Exact copies of all the lines below are required.

***

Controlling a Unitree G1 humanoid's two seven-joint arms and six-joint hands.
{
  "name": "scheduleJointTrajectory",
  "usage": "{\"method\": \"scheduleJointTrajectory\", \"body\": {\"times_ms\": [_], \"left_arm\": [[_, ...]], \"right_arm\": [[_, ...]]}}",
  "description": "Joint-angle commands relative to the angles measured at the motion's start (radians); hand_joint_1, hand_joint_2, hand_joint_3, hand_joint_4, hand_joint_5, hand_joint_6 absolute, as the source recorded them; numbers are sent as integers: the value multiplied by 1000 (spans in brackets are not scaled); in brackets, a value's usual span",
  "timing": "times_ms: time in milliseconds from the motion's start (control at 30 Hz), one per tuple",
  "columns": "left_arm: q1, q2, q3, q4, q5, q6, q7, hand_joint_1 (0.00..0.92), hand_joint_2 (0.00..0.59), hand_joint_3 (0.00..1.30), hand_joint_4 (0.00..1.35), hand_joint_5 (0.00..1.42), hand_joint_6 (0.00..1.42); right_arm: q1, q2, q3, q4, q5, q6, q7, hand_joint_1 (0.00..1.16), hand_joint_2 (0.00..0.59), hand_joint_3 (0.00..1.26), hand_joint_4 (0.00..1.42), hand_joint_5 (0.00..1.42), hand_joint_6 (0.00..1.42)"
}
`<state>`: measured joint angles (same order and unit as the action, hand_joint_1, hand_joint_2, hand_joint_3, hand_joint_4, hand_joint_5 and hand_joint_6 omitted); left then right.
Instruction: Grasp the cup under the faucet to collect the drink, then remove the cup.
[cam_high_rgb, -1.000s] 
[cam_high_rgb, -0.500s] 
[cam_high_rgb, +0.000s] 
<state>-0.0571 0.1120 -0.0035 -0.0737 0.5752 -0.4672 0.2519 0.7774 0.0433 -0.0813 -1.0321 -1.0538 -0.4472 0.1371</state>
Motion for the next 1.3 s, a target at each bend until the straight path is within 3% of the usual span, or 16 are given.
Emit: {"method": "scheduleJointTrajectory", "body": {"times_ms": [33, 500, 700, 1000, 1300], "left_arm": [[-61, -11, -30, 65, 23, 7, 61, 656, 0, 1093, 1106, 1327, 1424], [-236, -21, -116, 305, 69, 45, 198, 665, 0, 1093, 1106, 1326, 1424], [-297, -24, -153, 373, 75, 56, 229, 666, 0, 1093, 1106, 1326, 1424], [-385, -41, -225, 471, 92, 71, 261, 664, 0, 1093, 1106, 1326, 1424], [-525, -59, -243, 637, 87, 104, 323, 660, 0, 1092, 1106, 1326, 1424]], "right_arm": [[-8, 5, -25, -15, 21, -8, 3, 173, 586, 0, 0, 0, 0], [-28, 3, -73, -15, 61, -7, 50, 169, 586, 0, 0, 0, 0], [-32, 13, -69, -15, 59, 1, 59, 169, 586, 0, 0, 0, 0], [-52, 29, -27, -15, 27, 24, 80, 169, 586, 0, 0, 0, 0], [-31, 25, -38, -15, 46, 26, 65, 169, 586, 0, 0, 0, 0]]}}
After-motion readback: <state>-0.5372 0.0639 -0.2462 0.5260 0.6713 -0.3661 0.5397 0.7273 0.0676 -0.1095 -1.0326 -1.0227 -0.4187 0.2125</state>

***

Written solution —
Controlling a Unitree G1 humanoid's two seven-joint arms and six-joint hands.
{
  "name": "scheduleJointTrajectory",
  "usage": "{\"method\": \"scheduleJointTrajectory\", \"body\": {\"times_ms\": [_], \"left_arm\": [[_, ...]], \"right_arm\": [[_, ...]]}}",
  "description": "Joint-angle commands relative to the angles measured at the motion's start (radians); hand_joint_1, hand_joint_2, hand_joint_3, hand_joint_4, hand_joint_5, hand_joint_6 absolute, as the source recorded them; numbers are sent as integers: the value multiplied by 1000 (spans in brackets are not scaled); in brackets, a value's usual span",
  "timing": "times_ms: time in milliseconds from the motion's start (control at 30 Hz), one per tuple",
  "columns": "left_arm: q1, q2, q3, q4, q5, q6, q7, hand_joint_1 (0.00..0.92), hand_joint_2 (0.00..0.59), hand_joint_3 (0.00..1.30), hand_joint_4 (0.00..1.35), hand_joint_5 (0.00..1.42), hand_joint_6 (0.00..1.42); right_arm: q1, q2, q3, q4, q5, q6, q7, hand_joint_1 (0.00..1.16), hand_joint_2 (0.00..0.59), hand_joint_3 (0.00..1.26), hand_joint_4 (0.00..1.42), hand_joint_5 (0.00..1.42), hand_joint_6 (0.00..1.42)"
}
`<state>`: measured joint angles (same order and unit as the action, hand_joint_1, hand_joint_2, hand_joint_3, hand_joint_4, hand_joint_5 and hand_joint_6 omitted); left then right.
Instruction: Grasp the cup under the faucet to collect the drink, then remove the cup.
[cam_high_rgb, -1.000s] 
[cam_high_rgb, -0.500s] 
[cam_high_rgb, +0.000s] 
<state>-0.0571 0.1120 -0.0035 -0.0737 0.5752 -0.4672 0.2519 0.7774 0.0433 -0.0813 -1.0321 -1.0538 -0.4472 0.1371</state>
Motion for the next 1.3 s, a target at each bend until the straight path is within 3% of the usual span, or 16 are given.
Emit: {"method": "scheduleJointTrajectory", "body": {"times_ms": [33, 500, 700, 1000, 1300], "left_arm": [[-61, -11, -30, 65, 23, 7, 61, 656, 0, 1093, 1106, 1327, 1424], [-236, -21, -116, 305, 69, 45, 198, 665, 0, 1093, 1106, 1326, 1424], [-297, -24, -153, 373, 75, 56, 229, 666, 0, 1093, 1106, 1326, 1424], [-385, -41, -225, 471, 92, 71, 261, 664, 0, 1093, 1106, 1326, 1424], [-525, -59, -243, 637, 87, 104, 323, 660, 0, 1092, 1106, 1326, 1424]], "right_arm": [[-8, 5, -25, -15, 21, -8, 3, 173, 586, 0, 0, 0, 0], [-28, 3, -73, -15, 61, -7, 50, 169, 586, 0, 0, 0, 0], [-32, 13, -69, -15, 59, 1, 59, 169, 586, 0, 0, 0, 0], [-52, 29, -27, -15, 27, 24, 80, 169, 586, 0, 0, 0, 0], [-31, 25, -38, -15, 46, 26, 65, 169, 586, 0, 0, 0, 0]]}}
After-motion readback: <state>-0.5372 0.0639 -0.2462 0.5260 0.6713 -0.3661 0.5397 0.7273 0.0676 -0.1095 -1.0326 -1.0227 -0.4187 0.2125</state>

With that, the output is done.